_How to complete this task_. Copy each line below that contains "body".

Segment Start: Task material

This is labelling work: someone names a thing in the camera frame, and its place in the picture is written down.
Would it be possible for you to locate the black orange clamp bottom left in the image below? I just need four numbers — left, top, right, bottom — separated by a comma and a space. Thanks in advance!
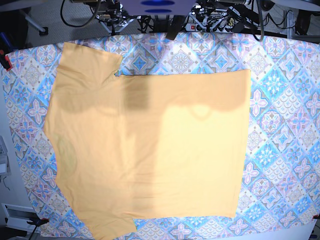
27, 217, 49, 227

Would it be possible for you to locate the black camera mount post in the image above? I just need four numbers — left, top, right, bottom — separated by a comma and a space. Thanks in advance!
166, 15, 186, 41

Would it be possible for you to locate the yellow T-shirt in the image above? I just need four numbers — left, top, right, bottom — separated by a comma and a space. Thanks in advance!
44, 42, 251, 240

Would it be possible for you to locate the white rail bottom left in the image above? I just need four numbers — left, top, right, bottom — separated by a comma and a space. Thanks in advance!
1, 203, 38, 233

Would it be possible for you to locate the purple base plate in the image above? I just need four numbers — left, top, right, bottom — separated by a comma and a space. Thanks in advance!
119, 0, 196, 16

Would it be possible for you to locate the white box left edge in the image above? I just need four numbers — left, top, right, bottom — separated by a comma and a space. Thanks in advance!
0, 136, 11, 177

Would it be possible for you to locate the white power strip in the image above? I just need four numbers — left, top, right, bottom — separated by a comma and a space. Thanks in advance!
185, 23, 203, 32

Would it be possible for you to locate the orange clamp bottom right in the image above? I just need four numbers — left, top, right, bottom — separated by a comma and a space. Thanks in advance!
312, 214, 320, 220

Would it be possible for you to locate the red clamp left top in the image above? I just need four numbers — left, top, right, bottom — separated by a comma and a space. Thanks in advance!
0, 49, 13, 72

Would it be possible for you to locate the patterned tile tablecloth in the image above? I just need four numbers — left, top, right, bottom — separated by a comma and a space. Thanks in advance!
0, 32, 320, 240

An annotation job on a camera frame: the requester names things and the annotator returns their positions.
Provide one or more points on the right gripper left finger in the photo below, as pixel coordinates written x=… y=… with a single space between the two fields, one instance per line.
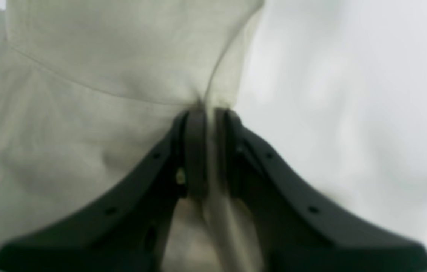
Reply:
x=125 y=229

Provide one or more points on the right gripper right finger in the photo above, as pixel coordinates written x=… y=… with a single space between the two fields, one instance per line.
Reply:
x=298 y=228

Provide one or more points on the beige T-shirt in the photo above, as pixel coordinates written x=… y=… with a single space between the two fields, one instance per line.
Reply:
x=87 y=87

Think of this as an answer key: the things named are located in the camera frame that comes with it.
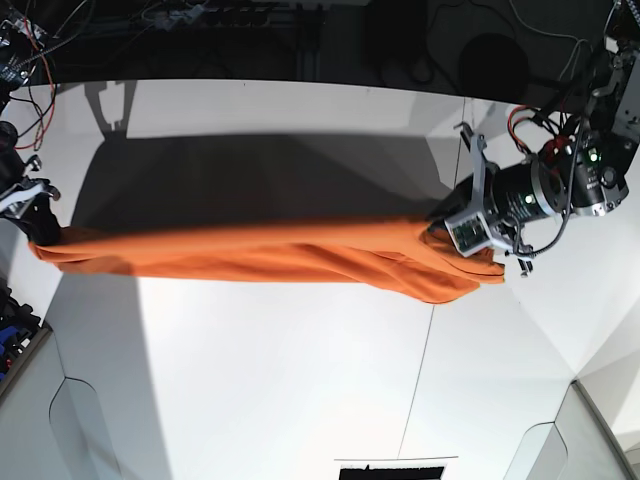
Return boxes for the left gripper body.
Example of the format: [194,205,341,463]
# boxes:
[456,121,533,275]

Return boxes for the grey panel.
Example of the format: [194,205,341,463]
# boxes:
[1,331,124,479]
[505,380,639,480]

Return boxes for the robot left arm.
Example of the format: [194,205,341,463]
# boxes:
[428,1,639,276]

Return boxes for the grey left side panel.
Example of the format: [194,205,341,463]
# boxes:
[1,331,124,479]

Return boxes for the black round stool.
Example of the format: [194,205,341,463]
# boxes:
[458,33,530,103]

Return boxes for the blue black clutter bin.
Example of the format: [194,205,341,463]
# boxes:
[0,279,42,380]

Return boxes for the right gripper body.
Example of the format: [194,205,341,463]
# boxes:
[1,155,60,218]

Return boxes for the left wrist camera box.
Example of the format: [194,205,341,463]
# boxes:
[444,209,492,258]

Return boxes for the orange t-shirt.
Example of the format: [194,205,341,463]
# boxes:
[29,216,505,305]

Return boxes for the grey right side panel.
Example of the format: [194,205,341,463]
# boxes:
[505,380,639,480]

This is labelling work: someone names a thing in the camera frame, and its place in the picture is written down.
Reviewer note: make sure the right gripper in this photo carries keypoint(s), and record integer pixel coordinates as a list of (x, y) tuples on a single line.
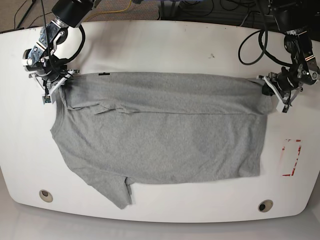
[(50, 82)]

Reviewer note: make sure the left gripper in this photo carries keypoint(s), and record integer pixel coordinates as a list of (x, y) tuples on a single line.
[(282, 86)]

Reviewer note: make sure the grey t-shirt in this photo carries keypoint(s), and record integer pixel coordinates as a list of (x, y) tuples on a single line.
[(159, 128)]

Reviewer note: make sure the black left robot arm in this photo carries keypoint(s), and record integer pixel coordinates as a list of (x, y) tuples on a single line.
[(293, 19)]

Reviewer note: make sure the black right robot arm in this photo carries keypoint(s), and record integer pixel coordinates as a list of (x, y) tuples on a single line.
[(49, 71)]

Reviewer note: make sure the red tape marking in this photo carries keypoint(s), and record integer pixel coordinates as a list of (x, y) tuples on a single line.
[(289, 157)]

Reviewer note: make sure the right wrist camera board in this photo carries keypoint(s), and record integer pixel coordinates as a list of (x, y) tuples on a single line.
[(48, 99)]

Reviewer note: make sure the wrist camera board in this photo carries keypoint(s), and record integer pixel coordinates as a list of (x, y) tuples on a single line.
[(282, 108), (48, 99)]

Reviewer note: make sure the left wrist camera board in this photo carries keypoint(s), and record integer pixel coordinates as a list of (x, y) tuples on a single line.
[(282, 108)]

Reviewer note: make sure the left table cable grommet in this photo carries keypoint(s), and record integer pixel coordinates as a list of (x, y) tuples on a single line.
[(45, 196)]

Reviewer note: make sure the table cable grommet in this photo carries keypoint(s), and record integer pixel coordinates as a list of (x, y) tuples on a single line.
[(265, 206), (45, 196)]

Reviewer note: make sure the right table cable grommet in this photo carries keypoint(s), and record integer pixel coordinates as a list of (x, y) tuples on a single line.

Segment End: Task material

_Solution for this task_.
Return boxes for the left gripper body.
Return boxes for the right gripper body.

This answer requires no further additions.